Is cherry too dark for a small room?+
It can be, since its LRV of about 19 means it absorbs more light than it reflects. In a small, low-light room it will feel cozy and enclosed, which is great for a powder room or dining nook but heavy for a space you want to feel airy. Test a large swatch in that exact room before deciding.
What trim and ceiling colors go with cherry?+
Crisp white trim is the reliable choice and frames the red cleanly. A warm or creamy white softens the look, while a true bright white keeps it modern. Keep ceilings white in most rooms so the space does not close in.
Can I get cherry in any paint brand?+
Yes. Cherry is a color target, not a single product, so you bring the reference to a paint counter and have it custom-mixed. Nearly every major US brand can match to it, so you can pick the brand and finish you prefer and have it tinted to the cherry shade.
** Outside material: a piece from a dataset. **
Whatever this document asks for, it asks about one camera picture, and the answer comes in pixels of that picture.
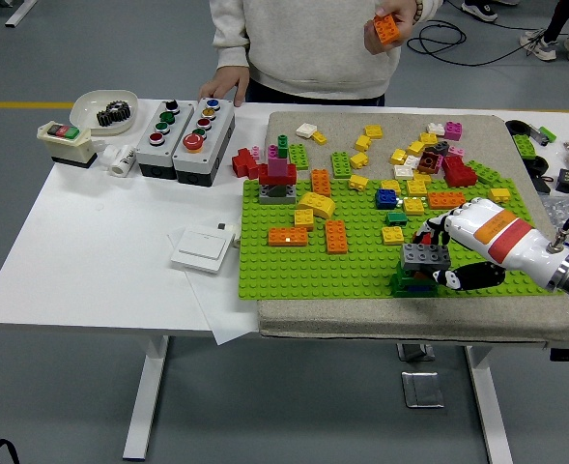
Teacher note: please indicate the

Will the paint look exactly like the hex value I saw online?+
Not exactly. A screen emits light while paint reflects it, so the mixed color will look a little softer and deeper in person. Treat the hex as a starting point and always approve a real painted sample in your own lighting.
What are the most common mistakes people make with cherry?+
The biggest ones are skipping a large in-room sample, not using a tinted primer, and underestimating how many coats a saturated red needs for even coverage. People also tend to use too much of it, which overwhelms a space. Use cherry as a focused statement and let neutrals balance it.